The described structures are also reflected in a comparison of the distribution of the land use categories within the boroughs (cf. Fig. 5).
Examples for the characteristic use distribution in the outskirts areas are the boroughs of Marzahn-Hellersdorf and Neukölln, with 63 % and 62 % residential use and 12 % and 13 % industrial use, respectively, while in the borough of Mitte, the borough’s central functions are reflected by its shares of only 32 % Housing areas, but more than 5 % Core area use and approx. 12 % Mixed area use, as well as a high share of Public use facilities (28 %).
This function is not shown so clearly for the western city centre around Kurfürstendamm/ Tauentzienstraße, with Core area shares of only 2 % or less, since that core area is distributed among the three boroughs of Charlottenburg-Wilmersdorf, Mitte and Schöneberg-Tempelhof.
Besides the borough of Mitte, the inner city boroughs of Friedrichshain-Kreuzberg and Charlottenburg-Wilmersdorf have relatively low shares of residential areas, with 42 % and 43 % respectively; correspondingly, the share of public use facilities is very high, with 18 % and 21 %, respectively. Friedrichshain-Kreuzberg and Mitte are the boroughs in which the largest shares of the original mix of uses are most clearly apparent. They are the boroughs with by far the largest Mixed use shares (12 % and 15 %).
With 63 % residential use Zehlendorf-Steglitz stands out as a residential borough with a low share of commercial use (5 %).
Description of Map “Inventory of Green and Open Spaces” (06.02)
The Map “Inventory of Green and Open Spaces” (06.02), shows the different use categories and their shares of the non-built-up areas of Berlin, as well as their distribution throughout the city.
The largest share of the Inventory of Green and Open Spaces is located in the outskirts of the city, including particularly the large wooded areas of the Grunewald and Düppel forests in the southwest, the Spandau and Tegel forests in the northwest, and the large forest areas in the borough of Köpenick in the southeast of Berlin. Forests account for 38 % of all Green and open spaces. Bodies of water account for 13 % (cf. Fig. 6).
Areas used for agricultural purposes, which account for almost 9 % of the inventory of open space, are found particularly in the north-eastern area (Pankow and Weißensee). Other agricultural areas are located in the remaining outskirts. Allotment gardens, which account for some 8 % of the open space inventory, are found almost exclusively outside the City Rail Circle Line, in the outer boroughs. Often, they are located near canals, rivers and railroad lines. The currently unused fallow areas are distributed throughout the entire urban area, particularly along railroad lines and bodies of water. They account for some 10 % of the total open space. Tree nurseries and horticultural areas are found only in the outskirts, while areas of the categories Sport facility, Cemetery, and Park and green space are located throughout the entire urban area.

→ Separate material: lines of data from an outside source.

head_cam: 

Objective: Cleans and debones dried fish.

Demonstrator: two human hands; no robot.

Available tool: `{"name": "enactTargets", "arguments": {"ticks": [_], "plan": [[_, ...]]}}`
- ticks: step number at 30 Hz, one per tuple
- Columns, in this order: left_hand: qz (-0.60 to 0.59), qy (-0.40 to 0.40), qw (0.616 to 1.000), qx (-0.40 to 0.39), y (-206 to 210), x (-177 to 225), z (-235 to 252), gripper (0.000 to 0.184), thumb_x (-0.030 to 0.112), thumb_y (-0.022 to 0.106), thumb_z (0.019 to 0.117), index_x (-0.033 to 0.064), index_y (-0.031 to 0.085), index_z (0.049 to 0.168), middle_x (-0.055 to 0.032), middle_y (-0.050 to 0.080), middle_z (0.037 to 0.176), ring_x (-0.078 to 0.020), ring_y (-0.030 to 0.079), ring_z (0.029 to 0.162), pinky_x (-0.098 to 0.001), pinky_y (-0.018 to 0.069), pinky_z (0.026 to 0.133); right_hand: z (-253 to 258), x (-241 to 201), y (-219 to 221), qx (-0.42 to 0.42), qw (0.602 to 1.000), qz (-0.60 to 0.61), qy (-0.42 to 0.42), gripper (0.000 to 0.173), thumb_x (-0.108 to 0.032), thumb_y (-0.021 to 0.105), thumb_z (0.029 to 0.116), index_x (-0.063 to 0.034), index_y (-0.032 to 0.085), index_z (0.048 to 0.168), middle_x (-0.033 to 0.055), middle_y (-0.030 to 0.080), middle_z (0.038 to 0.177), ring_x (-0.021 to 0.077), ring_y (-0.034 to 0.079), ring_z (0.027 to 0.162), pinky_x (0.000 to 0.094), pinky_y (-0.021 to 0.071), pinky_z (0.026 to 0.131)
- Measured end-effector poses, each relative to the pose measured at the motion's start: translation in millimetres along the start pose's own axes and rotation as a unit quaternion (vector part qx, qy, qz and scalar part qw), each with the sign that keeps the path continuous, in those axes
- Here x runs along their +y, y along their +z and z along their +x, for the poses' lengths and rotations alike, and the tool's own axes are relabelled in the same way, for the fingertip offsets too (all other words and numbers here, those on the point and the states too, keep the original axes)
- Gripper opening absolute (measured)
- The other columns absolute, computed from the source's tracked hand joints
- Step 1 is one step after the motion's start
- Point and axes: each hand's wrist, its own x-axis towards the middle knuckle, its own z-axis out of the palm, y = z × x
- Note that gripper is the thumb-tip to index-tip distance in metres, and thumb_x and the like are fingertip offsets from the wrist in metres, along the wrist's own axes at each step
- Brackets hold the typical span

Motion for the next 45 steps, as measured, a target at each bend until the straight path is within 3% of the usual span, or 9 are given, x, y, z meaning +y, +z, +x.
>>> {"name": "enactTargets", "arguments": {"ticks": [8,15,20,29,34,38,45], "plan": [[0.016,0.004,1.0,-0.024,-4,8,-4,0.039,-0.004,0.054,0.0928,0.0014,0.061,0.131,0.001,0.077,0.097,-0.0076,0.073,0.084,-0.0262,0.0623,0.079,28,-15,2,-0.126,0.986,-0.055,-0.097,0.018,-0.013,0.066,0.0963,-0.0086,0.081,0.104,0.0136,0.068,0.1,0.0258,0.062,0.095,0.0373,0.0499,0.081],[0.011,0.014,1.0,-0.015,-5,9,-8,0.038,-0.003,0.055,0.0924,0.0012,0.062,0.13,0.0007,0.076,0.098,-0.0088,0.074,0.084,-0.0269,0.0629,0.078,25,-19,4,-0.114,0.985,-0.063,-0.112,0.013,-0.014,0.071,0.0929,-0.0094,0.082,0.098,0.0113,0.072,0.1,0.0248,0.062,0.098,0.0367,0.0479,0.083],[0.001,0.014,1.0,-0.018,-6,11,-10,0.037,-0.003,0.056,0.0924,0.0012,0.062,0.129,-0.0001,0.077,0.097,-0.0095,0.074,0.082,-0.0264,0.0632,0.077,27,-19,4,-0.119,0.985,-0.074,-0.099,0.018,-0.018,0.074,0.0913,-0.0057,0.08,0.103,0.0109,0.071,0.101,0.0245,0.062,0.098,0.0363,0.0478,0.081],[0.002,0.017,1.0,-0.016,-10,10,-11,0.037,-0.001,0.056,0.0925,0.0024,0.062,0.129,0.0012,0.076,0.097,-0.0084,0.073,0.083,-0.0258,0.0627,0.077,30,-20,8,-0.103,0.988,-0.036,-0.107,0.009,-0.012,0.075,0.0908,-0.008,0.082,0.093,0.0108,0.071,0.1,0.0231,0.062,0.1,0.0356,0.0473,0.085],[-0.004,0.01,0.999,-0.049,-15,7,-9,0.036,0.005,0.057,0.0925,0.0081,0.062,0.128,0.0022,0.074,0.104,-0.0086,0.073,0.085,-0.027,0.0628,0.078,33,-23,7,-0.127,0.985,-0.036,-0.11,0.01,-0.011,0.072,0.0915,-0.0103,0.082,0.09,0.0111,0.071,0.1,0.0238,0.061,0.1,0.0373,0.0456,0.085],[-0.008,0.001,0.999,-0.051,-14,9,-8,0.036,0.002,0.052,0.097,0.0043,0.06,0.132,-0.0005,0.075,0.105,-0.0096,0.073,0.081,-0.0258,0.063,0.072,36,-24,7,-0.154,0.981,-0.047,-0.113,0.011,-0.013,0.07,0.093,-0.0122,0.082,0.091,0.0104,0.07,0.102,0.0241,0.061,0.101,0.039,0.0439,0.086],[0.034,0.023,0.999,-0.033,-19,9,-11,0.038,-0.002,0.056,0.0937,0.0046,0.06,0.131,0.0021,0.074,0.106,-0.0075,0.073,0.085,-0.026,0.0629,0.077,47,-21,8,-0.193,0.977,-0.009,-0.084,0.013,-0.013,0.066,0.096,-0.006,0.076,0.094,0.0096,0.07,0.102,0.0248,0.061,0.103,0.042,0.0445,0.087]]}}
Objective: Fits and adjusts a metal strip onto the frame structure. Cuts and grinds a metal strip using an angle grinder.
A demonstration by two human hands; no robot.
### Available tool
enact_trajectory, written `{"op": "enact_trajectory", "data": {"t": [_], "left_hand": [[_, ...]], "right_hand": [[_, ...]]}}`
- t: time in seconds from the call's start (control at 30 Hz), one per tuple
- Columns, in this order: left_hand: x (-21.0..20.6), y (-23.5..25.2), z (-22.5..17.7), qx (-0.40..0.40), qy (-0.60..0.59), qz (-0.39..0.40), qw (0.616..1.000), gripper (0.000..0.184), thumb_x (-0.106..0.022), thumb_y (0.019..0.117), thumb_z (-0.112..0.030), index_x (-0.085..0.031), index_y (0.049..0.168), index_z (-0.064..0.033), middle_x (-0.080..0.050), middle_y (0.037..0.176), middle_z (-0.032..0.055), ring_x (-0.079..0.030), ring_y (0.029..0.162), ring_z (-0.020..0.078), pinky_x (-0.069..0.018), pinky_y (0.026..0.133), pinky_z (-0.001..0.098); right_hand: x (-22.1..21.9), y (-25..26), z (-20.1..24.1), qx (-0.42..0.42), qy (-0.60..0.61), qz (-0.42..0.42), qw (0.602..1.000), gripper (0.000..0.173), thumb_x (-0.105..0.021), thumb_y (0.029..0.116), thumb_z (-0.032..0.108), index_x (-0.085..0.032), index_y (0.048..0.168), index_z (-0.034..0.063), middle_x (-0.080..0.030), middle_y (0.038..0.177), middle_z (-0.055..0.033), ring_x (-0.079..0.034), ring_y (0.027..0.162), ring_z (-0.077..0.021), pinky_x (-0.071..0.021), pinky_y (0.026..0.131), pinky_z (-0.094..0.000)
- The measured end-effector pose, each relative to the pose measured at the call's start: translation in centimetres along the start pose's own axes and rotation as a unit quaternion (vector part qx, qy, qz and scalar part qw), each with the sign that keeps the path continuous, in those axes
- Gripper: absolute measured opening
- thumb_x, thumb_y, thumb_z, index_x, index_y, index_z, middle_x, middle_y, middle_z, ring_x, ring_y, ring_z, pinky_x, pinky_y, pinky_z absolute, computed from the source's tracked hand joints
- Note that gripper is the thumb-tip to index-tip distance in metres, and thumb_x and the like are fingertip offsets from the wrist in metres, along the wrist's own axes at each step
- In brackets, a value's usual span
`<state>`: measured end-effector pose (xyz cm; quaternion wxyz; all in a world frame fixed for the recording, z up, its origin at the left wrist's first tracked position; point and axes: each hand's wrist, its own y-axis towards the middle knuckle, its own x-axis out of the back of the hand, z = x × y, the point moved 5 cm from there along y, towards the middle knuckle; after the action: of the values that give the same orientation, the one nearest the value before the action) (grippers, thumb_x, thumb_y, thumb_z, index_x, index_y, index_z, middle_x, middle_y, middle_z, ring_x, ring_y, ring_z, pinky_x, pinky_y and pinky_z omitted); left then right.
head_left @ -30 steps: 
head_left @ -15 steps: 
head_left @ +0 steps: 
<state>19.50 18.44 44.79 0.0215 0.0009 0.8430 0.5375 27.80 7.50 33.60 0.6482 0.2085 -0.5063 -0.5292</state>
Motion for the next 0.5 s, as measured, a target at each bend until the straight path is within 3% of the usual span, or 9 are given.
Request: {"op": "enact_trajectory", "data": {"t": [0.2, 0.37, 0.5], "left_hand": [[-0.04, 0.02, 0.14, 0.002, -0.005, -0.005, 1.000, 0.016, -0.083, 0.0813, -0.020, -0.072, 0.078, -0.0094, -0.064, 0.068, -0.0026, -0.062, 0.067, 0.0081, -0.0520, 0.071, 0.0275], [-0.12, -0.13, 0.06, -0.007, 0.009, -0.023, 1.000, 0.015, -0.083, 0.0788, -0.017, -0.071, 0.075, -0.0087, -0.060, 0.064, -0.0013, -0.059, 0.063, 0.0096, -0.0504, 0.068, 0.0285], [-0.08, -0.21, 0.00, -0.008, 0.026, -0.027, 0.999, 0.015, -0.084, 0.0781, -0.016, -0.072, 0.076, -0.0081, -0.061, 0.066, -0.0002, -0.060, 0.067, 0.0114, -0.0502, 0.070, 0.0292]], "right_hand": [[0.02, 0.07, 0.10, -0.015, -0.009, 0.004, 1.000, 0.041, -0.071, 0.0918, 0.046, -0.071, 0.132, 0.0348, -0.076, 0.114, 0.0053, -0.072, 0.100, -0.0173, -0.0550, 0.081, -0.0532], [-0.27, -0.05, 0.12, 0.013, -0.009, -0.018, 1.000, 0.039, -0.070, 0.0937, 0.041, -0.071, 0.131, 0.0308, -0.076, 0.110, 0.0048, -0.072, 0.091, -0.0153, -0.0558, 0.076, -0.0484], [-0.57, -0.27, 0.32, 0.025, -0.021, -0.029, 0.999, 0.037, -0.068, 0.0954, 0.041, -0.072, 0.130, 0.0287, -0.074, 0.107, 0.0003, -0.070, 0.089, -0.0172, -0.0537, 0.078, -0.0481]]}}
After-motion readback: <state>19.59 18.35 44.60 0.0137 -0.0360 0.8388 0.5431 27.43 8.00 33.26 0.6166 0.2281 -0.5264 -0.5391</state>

The area size of the open spaces increases as one moves from the inner city area toward the outskirts. Moreover, in the outer areas of the city, the various categories of open space are often located adjacent to one another, and thus form larger contiguous open systems, while the various open areas in the inner city usually occur in isolation, and are surrounded by built-up areas. In the inner-city boroughs, the inventory of open space is dominated by parks.